“Where?” I ask, my voice tight and wispy through the strain of keeping myself under control. “Where do you dump the waste?”
Pascal sighs and leans back against the table. “In the reservoir.”
“The one in the hills?”
“Yes.”
“The—the one that feeds into the entire west side of this city?”
“There’s only one reservoir, Adelina.”
“But that’smadness. Why would you do something like that? Surely, you’d have to know it would poison people?”
Pascal doesn’t reply.
“Answer me!” I raise my voice, rocking forward in my chair. “Tell me the goddamn truth for once!”
“Fine!” Something in Pascal finally snaps and he rounds on me with fire blazing in his eyes. “I’ve been dumping their toxic waste for years. Technically, we’ve been burying it, but it seeped up through the soil and got into the water. Small amounts, so it hardly mattered, but over the years, it got worse. And your fucking fiancé worked it out because he wouldn’t move on from his sister’s death.”
“Carlos?”
“Exactly. That shit stain got cocky. I think because he was marrying into our family, he thought he had enough weight behind him to back up his investigation, but then he connected the dots to me and he was furious. Threatened to tell you, to tell the world. We couldn’t let that happen.”
“No…” Carlos was a good man. As decent as one could be in this line of work, if a little boring. “You killed him?”
“I did,” Pascal admits with glee. “I killed that little rat. With the Irish’s help, it was easy to steal some of Raffaele’s drug shipments and direct his killing spree toward a family who had betrayed him.”

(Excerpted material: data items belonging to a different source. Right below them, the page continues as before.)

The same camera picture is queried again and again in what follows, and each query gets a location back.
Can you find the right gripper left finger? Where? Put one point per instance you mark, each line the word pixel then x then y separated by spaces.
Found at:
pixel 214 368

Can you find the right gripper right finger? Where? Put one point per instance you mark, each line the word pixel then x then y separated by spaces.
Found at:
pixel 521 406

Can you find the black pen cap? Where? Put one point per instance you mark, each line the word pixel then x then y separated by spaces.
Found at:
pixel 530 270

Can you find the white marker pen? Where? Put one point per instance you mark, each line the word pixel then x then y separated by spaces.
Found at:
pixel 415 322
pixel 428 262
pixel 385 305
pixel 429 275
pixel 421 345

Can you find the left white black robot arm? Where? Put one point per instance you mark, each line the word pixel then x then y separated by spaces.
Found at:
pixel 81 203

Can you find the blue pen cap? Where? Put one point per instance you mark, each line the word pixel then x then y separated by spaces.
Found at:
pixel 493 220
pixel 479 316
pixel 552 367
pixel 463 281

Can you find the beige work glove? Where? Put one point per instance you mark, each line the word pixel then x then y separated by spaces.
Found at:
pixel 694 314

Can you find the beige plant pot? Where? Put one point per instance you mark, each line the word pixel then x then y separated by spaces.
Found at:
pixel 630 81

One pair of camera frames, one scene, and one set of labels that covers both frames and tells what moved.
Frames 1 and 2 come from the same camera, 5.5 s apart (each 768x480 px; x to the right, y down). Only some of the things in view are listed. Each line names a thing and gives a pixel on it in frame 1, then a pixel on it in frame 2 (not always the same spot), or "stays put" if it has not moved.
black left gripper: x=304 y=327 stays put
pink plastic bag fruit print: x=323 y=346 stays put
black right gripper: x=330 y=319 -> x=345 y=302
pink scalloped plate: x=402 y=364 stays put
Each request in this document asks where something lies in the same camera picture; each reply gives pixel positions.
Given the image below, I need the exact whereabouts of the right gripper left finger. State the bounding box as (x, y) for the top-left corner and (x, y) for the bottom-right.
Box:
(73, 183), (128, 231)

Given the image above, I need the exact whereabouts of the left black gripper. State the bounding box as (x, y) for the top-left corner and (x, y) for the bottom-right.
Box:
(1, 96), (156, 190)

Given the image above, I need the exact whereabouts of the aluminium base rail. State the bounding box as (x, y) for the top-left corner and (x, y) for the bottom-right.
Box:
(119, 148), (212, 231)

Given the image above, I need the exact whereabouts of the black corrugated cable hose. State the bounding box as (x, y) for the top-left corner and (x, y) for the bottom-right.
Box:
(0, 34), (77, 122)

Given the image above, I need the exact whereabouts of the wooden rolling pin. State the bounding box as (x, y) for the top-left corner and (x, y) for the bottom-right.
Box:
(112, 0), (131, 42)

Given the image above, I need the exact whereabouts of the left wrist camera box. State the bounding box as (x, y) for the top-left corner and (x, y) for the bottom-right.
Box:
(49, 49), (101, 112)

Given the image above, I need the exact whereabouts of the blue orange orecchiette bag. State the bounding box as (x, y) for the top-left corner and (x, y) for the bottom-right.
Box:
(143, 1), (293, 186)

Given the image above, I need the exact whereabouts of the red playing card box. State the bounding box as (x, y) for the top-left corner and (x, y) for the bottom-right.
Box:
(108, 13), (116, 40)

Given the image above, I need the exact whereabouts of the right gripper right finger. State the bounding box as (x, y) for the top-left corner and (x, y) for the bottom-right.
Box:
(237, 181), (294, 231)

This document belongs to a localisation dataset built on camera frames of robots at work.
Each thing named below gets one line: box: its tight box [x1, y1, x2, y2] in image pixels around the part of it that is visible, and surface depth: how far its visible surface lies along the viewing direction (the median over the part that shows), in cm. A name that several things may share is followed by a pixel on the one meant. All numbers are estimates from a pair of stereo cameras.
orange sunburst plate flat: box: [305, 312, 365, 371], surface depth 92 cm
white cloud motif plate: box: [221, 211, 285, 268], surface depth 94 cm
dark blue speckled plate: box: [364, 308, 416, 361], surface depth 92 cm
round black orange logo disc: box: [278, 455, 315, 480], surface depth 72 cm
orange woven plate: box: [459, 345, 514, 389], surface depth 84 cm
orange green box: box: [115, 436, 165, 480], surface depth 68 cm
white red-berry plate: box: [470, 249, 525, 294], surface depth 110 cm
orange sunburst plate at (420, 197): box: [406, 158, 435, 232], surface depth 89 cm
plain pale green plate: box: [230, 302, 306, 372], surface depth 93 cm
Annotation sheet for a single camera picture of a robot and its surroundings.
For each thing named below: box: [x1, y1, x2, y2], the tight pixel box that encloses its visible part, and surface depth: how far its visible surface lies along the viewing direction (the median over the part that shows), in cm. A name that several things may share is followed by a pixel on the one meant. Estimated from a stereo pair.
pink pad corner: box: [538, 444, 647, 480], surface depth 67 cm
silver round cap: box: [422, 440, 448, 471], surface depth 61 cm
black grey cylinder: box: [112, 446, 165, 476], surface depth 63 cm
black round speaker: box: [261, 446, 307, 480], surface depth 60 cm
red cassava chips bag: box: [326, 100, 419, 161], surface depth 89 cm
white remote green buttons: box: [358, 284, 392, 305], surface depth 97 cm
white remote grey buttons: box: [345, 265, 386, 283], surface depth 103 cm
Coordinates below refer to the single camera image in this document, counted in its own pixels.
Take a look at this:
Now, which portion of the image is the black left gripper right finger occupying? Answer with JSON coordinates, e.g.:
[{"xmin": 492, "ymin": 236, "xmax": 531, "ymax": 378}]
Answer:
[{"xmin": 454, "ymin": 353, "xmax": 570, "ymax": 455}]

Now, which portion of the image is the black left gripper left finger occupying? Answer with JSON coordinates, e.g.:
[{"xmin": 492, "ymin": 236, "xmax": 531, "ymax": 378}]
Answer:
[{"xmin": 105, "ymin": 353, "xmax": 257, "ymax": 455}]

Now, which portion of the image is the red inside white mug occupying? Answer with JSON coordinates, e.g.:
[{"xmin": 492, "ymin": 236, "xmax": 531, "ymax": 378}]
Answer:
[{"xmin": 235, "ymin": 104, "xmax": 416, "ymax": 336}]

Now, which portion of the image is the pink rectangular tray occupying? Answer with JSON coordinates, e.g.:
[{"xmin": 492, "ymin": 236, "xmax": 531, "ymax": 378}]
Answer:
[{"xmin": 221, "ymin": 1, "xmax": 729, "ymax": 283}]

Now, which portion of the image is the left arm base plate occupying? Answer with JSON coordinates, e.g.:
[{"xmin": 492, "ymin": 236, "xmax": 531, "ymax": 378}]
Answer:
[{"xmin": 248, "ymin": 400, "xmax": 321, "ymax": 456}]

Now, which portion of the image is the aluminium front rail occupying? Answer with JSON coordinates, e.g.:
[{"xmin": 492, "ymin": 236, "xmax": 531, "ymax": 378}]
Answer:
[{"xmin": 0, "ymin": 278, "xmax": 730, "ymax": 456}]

Fat tears well in my eyes, falling silently down my cheeks. Raffaele wouldn’t have known better. All he would have seen was a family threatening his livelihood and the livelihoods of everyone he tried to protect. He would have killed them without mercy, and I don’t blame him. Not anymore.
“We dumped Carlos’ body there after the carnage, and that was all taken care of.”
“You held my hand,” I whisper hoarsely. “At his funeral. You held my hand and comforted me. You were as sad as I was.”
“I was relieved,” Pascal corrects. “He’d been digging too deep and had to be dealt with. Plus, his moral take on everything was suffocating. Sure, a few people were getting sick and dying, but it’s minuscule compared to the homes and businesses that rely on the energy the Irish pump out of their plants. And they keep the cost of gas down.”
“And…” I’m almost too sick to ask. “Mom? Did she find out the truth too?”
“Your mother?” He scoffs as if he never shared a single affectionate moment with her. “She was collateral. But Adelina, you have to understand that she already had cancer when she got sick. She probably would have died regardless.”
“You bastard! You twisted, twisted bastard! You don’t know that!” I surge up in my seat, dragging the chair with me as I lunge at my father with hatred twisting in my veins. “We could have saved her, we could have gotten her help. You even could have taken her somewhere else, away from the fucking water. Why did you let her die? Why? Why did you kill her?”
Several guards rush forward and drag me back when I’m an inch away from my treacherous leech of a father. Despite my struggles, I’m unable to free myself.
My heart pounds so hard that my teeth throb. My skin is hot, and my clothes suddenly feel like they’re made of coarse straw with how they scrape against my body.
“She was an unfortunate death,” Pascal replies, adjusting his clothes as he steps back. “But as I said, these are necessary deaths in order to keep cheap energy flowing for thousands.”
“Is that why you don’t want me working at that hospital? Were you worried I was going to find out?”
“Something like that.”
“I was wrong,” I sob as I fall back into my seat, my wrists inflamed from my struggles against the cuffs.
“Once I take care of Raffaele, I will show you what I mean. Can you really stake a handful of deaths against the livelihoods of thousands?”
“I was so wrong about you.” I weep brokenly. “I was wrong about Raffaele, about you, about everything. I hope Raffaele kills you. I hope he kills you slowly.”
“Come on, Adelina.” Pascal approaches, and for a moment, he looks as if he truly expects to see a daughter’s understanding in my eyes. “There’s no way you actually have real feelings for that man? You can’t possibly love a monster like that.”